The more I read on the history of science, the more I notice a common pattern: people really want to know what is real or not.
For example, Newton introduces and reframes concepts like forces and action at a distance; immediately and for centuries every student and researcher of mechanics struggled with the true meaning of force, and whether forces are real, and what about action at a distance, that feels fake, that makes no sense, and what is even a point mass...
But getting this right is important, no?
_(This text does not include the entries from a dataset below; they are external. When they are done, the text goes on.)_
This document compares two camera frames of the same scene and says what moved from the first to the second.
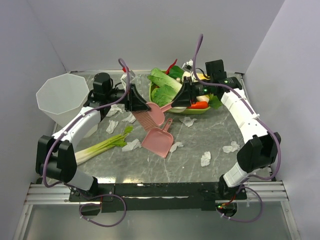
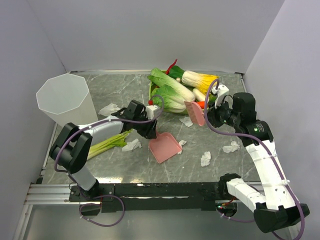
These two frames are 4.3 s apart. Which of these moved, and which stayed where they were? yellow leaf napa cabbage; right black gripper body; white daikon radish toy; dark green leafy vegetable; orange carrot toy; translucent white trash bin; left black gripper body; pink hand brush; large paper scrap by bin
Moved: right black gripper body; pink hand brush; left black gripper body
Stayed: white daikon radish toy; large paper scrap by bin; orange carrot toy; yellow leaf napa cabbage; dark green leafy vegetable; translucent white trash bin
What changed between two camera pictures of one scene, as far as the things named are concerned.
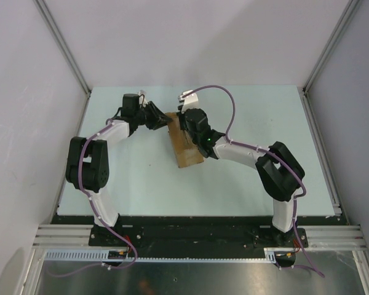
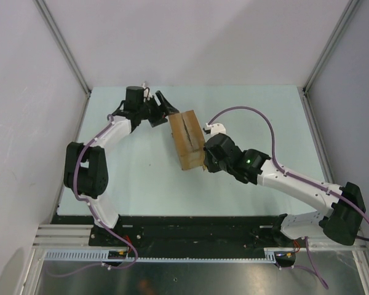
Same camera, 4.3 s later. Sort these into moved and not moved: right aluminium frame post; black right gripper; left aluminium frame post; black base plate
Moved: black right gripper
Not moved: black base plate; right aluminium frame post; left aluminium frame post
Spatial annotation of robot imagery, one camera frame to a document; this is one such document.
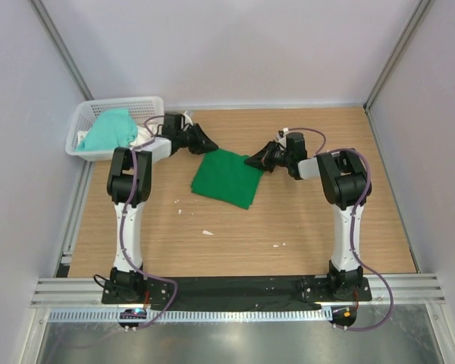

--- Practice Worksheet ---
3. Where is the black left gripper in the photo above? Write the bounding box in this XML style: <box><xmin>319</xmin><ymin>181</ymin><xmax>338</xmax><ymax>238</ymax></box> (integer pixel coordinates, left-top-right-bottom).
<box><xmin>177</xmin><ymin>124</ymin><xmax>219</xmax><ymax>155</ymax></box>

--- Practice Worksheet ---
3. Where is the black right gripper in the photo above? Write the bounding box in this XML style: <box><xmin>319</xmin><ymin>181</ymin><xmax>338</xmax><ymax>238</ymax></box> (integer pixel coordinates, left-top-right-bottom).
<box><xmin>245</xmin><ymin>140</ymin><xmax>293</xmax><ymax>172</ymax></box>

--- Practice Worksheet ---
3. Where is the green t shirt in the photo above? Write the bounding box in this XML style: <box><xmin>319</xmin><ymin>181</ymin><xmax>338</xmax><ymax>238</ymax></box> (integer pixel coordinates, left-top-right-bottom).
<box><xmin>190</xmin><ymin>149</ymin><xmax>263</xmax><ymax>209</ymax></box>

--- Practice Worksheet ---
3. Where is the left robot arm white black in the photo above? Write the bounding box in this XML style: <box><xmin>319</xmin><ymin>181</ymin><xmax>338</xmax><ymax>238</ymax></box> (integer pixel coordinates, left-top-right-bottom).
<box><xmin>102</xmin><ymin>113</ymin><xmax>218</xmax><ymax>304</ymax></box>

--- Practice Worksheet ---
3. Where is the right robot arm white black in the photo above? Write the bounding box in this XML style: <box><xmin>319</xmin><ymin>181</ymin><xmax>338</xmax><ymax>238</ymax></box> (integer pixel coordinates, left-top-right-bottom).
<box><xmin>245</xmin><ymin>128</ymin><xmax>372</xmax><ymax>300</ymax></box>

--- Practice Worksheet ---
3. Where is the white t shirt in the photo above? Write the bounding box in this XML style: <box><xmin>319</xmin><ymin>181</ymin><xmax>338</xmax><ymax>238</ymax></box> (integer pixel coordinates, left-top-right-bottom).
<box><xmin>76</xmin><ymin>124</ymin><xmax>152</xmax><ymax>152</ymax></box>

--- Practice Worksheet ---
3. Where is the teal t shirt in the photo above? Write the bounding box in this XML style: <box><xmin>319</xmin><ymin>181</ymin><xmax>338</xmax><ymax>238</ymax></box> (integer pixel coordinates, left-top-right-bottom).
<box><xmin>76</xmin><ymin>108</ymin><xmax>138</xmax><ymax>152</ymax></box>

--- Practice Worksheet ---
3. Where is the white plastic basket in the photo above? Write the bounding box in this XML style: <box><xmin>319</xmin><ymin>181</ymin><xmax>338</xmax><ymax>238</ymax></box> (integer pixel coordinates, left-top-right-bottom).
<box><xmin>65</xmin><ymin>96</ymin><xmax>165</xmax><ymax>162</ymax></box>

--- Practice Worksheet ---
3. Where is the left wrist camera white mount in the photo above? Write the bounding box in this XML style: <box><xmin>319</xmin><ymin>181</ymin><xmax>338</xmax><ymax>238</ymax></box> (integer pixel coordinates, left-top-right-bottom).
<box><xmin>183</xmin><ymin>111</ymin><xmax>194</xmax><ymax>125</ymax></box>

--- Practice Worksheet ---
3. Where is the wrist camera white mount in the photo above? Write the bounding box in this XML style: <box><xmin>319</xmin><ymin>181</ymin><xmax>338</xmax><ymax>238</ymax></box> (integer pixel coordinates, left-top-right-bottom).
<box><xmin>183</xmin><ymin>111</ymin><xmax>194</xmax><ymax>125</ymax></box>
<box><xmin>276</xmin><ymin>127</ymin><xmax>290</xmax><ymax>140</ymax></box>

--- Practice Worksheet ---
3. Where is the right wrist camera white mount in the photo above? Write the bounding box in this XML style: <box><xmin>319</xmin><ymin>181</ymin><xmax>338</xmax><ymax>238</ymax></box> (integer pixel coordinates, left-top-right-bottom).
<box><xmin>276</xmin><ymin>127</ymin><xmax>290</xmax><ymax>140</ymax></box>

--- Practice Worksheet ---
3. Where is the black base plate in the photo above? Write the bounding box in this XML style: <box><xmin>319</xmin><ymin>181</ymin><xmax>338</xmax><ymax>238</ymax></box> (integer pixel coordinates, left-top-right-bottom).
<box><xmin>102</xmin><ymin>275</ymin><xmax>372</xmax><ymax>312</ymax></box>

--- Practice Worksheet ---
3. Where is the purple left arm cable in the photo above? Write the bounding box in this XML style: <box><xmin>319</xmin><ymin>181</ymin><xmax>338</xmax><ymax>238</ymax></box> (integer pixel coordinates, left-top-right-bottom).
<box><xmin>119</xmin><ymin>115</ymin><xmax>179</xmax><ymax>329</ymax></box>

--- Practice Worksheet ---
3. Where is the white slotted cable duct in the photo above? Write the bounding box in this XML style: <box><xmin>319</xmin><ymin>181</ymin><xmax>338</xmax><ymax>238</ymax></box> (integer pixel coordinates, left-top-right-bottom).
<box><xmin>49</xmin><ymin>307</ymin><xmax>332</xmax><ymax>324</ymax></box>

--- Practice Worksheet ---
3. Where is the aluminium frame rail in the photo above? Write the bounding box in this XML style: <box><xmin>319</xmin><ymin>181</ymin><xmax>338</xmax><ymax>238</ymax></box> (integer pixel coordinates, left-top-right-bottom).
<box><xmin>30</xmin><ymin>274</ymin><xmax>445</xmax><ymax>312</ymax></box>

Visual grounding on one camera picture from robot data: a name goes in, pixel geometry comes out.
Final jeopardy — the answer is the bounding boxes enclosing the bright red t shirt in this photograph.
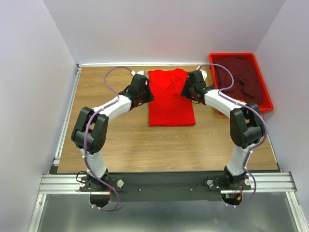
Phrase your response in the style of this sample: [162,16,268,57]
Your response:
[149,68,196,127]

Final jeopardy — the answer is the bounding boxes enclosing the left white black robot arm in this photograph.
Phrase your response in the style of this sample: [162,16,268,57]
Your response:
[71,70,154,191]

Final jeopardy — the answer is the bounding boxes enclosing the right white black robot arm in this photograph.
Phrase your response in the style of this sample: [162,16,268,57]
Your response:
[181,70,266,189]

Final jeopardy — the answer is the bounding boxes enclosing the dark maroon t shirt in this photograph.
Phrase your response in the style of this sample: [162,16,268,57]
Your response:
[213,57,263,104]

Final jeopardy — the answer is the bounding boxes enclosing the red plastic bin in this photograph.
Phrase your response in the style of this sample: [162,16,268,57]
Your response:
[209,53,274,114]

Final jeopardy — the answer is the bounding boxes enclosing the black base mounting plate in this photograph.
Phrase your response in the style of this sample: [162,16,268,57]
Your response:
[75,171,252,208]

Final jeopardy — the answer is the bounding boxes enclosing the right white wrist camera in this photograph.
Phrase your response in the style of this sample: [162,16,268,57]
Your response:
[196,66,208,81]

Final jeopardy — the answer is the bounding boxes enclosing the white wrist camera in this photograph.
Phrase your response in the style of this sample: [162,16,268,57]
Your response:
[196,66,208,81]
[130,70,146,76]

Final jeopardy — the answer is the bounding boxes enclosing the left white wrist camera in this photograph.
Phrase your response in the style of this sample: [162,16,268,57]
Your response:
[130,70,146,76]

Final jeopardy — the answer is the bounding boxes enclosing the aluminium frame rail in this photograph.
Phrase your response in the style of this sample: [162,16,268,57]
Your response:
[28,63,300,232]

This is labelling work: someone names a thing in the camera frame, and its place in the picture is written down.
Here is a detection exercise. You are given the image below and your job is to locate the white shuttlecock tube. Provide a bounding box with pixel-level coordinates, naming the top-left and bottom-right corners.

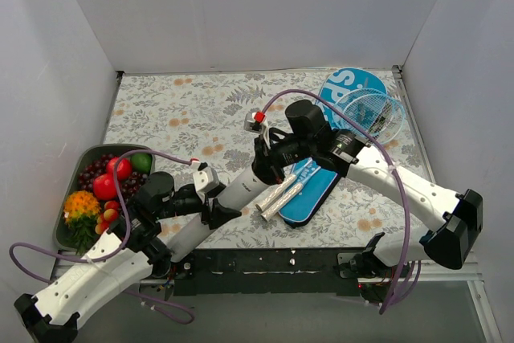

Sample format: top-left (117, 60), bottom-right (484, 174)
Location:
top-left (168, 165), bottom-right (280, 263)

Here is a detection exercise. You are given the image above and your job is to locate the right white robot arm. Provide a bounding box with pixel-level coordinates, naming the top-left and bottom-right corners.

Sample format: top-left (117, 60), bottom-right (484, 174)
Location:
top-left (244, 100), bottom-right (483, 277)

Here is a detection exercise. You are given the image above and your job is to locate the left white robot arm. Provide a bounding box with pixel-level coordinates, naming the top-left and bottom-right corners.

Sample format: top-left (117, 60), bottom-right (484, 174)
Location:
top-left (14, 168), bottom-right (265, 342)

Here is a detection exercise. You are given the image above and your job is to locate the blue badminton racket upper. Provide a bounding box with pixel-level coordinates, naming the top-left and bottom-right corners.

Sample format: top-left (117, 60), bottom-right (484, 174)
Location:
top-left (255, 88), bottom-right (404, 219)

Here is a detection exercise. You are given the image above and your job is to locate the blue badminton racket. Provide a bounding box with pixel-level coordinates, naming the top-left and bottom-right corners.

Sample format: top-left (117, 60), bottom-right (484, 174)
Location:
top-left (255, 88), bottom-right (404, 219)
top-left (256, 89), bottom-right (405, 226)

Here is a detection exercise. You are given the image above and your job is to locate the blue badminton racket lower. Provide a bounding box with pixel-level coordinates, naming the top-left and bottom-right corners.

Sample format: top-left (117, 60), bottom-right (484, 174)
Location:
top-left (256, 89), bottom-right (405, 226)

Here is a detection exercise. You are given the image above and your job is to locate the green lime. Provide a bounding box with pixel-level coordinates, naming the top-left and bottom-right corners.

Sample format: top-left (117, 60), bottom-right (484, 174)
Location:
top-left (130, 153), bottom-right (153, 174)

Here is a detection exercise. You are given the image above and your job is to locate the red apple upper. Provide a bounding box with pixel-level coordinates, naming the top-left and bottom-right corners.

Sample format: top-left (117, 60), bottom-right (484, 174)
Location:
top-left (106, 157), bottom-right (133, 181)

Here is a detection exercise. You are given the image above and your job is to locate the red apple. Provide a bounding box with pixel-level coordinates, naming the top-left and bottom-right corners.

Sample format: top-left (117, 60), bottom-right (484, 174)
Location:
top-left (106, 157), bottom-right (133, 181)
top-left (92, 174), bottom-right (116, 201)

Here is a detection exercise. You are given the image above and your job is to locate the small red-yellow fruit bunch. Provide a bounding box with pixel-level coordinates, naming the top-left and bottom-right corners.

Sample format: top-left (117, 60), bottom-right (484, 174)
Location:
top-left (95, 200), bottom-right (120, 235)

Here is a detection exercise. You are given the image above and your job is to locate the red apple lower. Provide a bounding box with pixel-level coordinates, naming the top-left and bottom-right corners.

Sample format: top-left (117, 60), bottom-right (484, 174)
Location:
top-left (92, 174), bottom-right (116, 201)

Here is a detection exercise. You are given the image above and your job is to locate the floral tablecloth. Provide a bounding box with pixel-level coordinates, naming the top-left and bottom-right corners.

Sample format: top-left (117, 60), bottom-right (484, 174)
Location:
top-left (104, 68), bottom-right (405, 248)

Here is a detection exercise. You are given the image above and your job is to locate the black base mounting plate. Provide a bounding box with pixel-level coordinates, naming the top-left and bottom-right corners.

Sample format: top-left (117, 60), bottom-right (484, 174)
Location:
top-left (138, 247), bottom-right (402, 304)

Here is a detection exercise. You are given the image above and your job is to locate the dark grape bunch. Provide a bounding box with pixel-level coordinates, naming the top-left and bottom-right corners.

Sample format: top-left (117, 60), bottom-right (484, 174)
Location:
top-left (79, 154), bottom-right (150, 200)

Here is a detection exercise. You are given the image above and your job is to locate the blue racket bag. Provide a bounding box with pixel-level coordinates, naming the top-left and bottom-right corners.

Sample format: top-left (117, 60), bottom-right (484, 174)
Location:
top-left (279, 67), bottom-right (387, 228)

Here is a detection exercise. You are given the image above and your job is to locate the orange flower decoration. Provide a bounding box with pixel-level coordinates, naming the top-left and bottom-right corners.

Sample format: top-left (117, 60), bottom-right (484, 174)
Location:
top-left (63, 190), bottom-right (100, 255)

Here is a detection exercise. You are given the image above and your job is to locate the grey fruit tray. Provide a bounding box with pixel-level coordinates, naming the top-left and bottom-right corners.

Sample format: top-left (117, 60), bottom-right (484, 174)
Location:
top-left (53, 144), bottom-right (148, 251)

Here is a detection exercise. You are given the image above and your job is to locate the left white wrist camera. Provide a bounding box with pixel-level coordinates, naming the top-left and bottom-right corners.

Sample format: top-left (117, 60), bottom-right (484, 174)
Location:
top-left (190, 158), bottom-right (219, 201)

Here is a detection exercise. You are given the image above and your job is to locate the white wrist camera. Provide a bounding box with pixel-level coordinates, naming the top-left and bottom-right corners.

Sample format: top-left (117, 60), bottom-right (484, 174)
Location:
top-left (243, 111), bottom-right (269, 139)
top-left (190, 158), bottom-right (219, 201)

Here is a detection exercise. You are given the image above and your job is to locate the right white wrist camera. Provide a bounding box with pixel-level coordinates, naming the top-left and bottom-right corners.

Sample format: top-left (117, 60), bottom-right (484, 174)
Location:
top-left (243, 111), bottom-right (269, 139)

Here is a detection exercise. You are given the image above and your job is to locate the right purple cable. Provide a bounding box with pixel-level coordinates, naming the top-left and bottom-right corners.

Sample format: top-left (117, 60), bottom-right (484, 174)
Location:
top-left (263, 89), bottom-right (422, 315)

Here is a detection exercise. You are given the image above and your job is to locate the aluminium frame rail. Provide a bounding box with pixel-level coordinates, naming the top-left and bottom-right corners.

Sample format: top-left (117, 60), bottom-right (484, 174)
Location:
top-left (392, 65), bottom-right (503, 342)

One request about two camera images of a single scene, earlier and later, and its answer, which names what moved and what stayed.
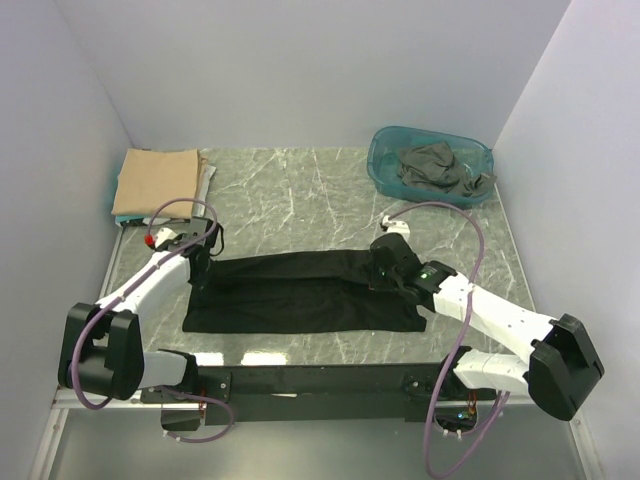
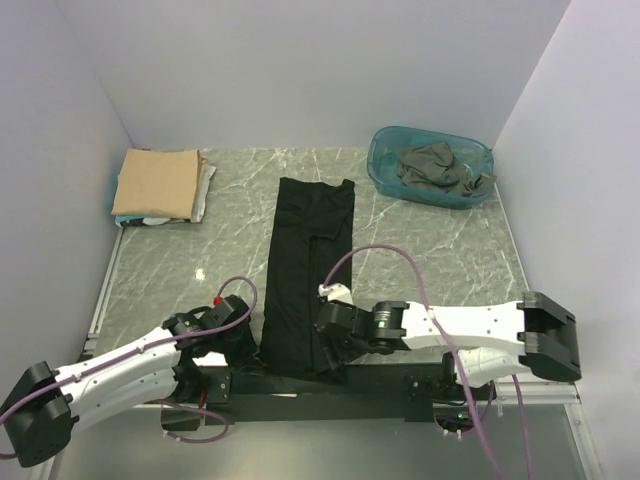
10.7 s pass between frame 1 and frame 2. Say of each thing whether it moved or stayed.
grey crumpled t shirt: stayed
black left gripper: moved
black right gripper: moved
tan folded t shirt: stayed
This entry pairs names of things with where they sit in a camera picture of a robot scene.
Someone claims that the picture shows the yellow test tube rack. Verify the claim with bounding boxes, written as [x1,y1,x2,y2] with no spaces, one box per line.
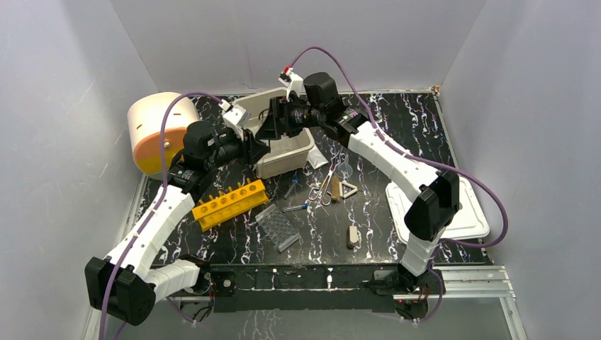
[192,179,269,231]

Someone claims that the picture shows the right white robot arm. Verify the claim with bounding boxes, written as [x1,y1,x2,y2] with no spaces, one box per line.
[258,67,460,293]

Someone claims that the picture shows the beige plastic tub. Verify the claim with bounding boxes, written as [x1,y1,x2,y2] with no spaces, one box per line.
[232,87,315,179]

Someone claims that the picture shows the blue capped tube upper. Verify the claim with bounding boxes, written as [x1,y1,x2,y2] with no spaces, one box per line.
[283,171,300,200]

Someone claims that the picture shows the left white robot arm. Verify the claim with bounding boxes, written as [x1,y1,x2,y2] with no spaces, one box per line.
[84,121,271,326]

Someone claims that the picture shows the white tub lid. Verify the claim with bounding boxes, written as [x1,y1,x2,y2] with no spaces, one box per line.
[386,176,490,244]

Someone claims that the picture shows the black wire ring stand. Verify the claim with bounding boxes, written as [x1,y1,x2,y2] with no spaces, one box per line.
[258,108,271,126]

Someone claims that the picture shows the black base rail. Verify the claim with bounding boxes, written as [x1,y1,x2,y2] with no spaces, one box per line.
[159,262,447,324]

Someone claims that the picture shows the white orange cylindrical device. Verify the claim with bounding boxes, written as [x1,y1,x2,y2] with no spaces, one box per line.
[128,92,200,179]

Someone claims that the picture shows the wooden test tube brush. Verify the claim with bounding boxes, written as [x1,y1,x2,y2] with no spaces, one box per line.
[331,176,342,203]

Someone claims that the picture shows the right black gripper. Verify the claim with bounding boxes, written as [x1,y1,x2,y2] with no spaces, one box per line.
[254,96,325,141]

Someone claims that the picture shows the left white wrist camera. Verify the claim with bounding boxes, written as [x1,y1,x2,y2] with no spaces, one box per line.
[219,100,249,140]
We need to figure out what is real, and what it means exactly, otherwise, what can we do?
Let's look for inspiration at the day-to-day equivalents of these deep scientific questions: is a hot dog actually a sandwich? Is a calzone truly a pizza? is a cubic croissant really a croissant?
Well, has anyone ever made better food by deeply pondering these questions? Does figuring out whether a hot dog is a sandwich helps you make better hot dogs?
Of course not. We recognize that these are mostly shitposting questions, rambling debates we like to have with our friends and coworkers just for fun. It's not deep, there's nothing that really depends on it, it just doesn't matter.
Similarly, most questions about the reality of the concepts of our scientific theories are basically worthless. Whether electrons or forces or valence or inflation truly, really, actually exist is just not a useful question. Why? Because these questions don't help us accomplish anything practical. They only change how we feel about the theories and the concept in question: whether they feel real to us, whether we're comfortable using them, whether we like them. But they don't change the maths, they don't change whether the theory works or not in a given setting.
Does that mean anything goes, and we shouldn't care about what theories mean because everything is relative?
Of course not. Gravity still pulls you down, whatever you think about it. Which is why the keyword to extract from the previous paragraphs is "use", and a use assumes a goal. What you are trying to accomplish is really the main way of judging whether you have a useful and good model/theory/approach.
If you want to predict the movement of planets, Newtonian mechanics with point masses mostly works. That means it obviously captures some key feature of the domain (celestial movements), otherwise it would not be able to predict it as well as it does.
But is it true? Well, if you start having many different bodies, using more advanced formulations of classical mechanics (like the Lagrangian one) works much more reliably. And if you really, really want precision, or are working with insanely fast and/or big objects, General Relativity will yield much better results. And if you want to do material science, you find yourself far better served with continuum mechanics than point masses.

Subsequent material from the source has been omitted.